Finally, no party will suffer prejudice. Plaintiffs may replead their claims individually. Defendants will not be disadvantaged by responding to those individual suits; rather, they may have a chance to address each plaintiff's claim fully, and come to a separate resolution on the merits of each individual claim.

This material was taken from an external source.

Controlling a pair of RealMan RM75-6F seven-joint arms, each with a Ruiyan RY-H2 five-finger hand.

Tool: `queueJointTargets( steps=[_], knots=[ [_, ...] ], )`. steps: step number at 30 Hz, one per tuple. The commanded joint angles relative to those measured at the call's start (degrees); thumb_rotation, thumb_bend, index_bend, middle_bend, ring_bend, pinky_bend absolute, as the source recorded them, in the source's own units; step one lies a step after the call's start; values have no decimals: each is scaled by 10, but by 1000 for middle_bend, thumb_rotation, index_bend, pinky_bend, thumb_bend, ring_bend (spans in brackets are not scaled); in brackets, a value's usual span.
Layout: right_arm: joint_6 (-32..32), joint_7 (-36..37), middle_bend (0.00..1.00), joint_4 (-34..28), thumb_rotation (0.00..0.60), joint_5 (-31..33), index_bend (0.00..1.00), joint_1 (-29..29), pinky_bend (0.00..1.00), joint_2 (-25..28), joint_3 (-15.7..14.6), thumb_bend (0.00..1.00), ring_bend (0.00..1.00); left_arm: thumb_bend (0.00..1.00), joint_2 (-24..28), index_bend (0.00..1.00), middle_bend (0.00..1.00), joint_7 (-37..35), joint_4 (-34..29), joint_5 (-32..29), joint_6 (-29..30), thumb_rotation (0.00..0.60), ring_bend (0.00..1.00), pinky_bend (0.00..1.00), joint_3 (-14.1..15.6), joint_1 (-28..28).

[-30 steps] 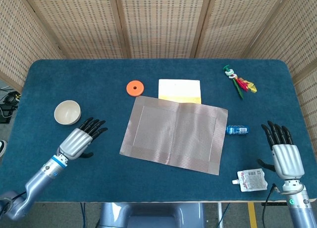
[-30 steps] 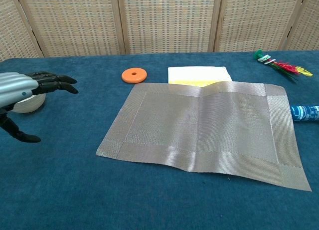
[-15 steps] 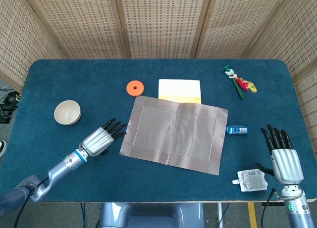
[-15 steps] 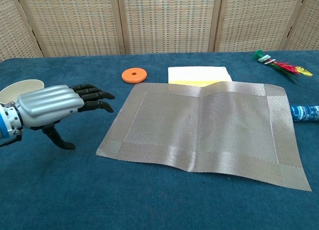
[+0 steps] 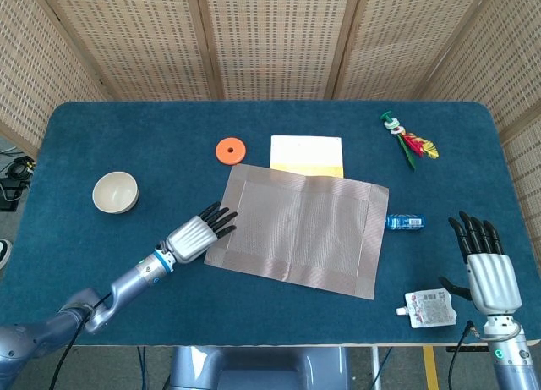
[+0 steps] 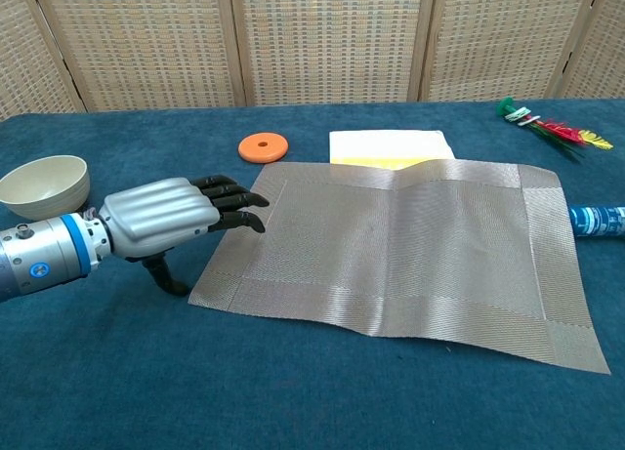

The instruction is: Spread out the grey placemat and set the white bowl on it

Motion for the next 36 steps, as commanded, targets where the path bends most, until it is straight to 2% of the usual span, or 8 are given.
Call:
queueJointTargets(
  steps=[1,6,11,31,34,36],
  knots=[
    [-2,-1,0,-1,600,-3,0,-1,0,0,0,0,0,26,-13,166,0,0,10,-4,-4,600,0,0,0,-8],
    [-5,1,0,-5,600,-7,0,-2,0,3,-1,0,0,215,-22,185,0,-2,13,-4,-1,600,0,0,0,-18],
    [-4,3,0,-9,600,-13,0,-4,0,6,-1,0,0,326,-20,199,0,3,5,-5,1,600,0,0,1,-28],
    [-3,-5,0,-20,600,-26,0,-12,0,9,2,0,0,338,17,235,0,38,-42,-24,12,600,0,0,6,-33],
    [-2,-4,0,-21,600,-30,0,-13,0,10,3,0,0,358,16,283,0,40,-45,-27,12,600,0,0,7,-33],
    [-2,-3,0,-22,600,-33,0,-13,0,11,2,0,0,410,15,337,0,41,-47,-29,11,600,0,0,8,-33]
  ],
)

For the reasons above, I recommend that all plaintiffs other than Alston be severed from this action and dismissed without prejudice.
V. Pleading Standards
The court now turns to the remaining plaintiff, Gerald Alston. With regard to his claims, the amended complaint fails to meet the requirements of Rule 8(a) of the Federal Rules of Civil Procedure. This rule mandates that a complaint contain "a short and plain statement of the claim showing that the pleader is entitled to relief." Fed. R. Civ. P. 8(a)(2). At a minimum, the complaint must "'give the defendant fair notice of what the plaintiff's claim is and the grounds upon which it rests.'" Calvi v. Knox County, 470 F.3d 422, 430 (1st Cir. 2006) (quoting Educadores Puertorriqueños en Acción v. Hernández, 367 F.3d 61, 66 (1st Cir. 2004) (further citation omitted)); Barbosa v. Commonwealth of Massachusetts, No. CV 14-13439-ADB, 2016 WL 3976555, at *2 (D. Mass. July 22, 2016). This means that the statement of the claim must "'at least set forth minimal facts as to who did what to whom, when, where, and why.'" Calvi, 470 F.3d at 430 (quoting Educadores, 367 F.3d at 68). Although the requisites of Rule 8(a)(2) are slight, "'minimal requirements are not tantamount to nonexistent requirements.'" Id. (quoting Gooley v. Mobil Oil Corp., 851 F.2d 513, 514 (1st Cir. 1988)).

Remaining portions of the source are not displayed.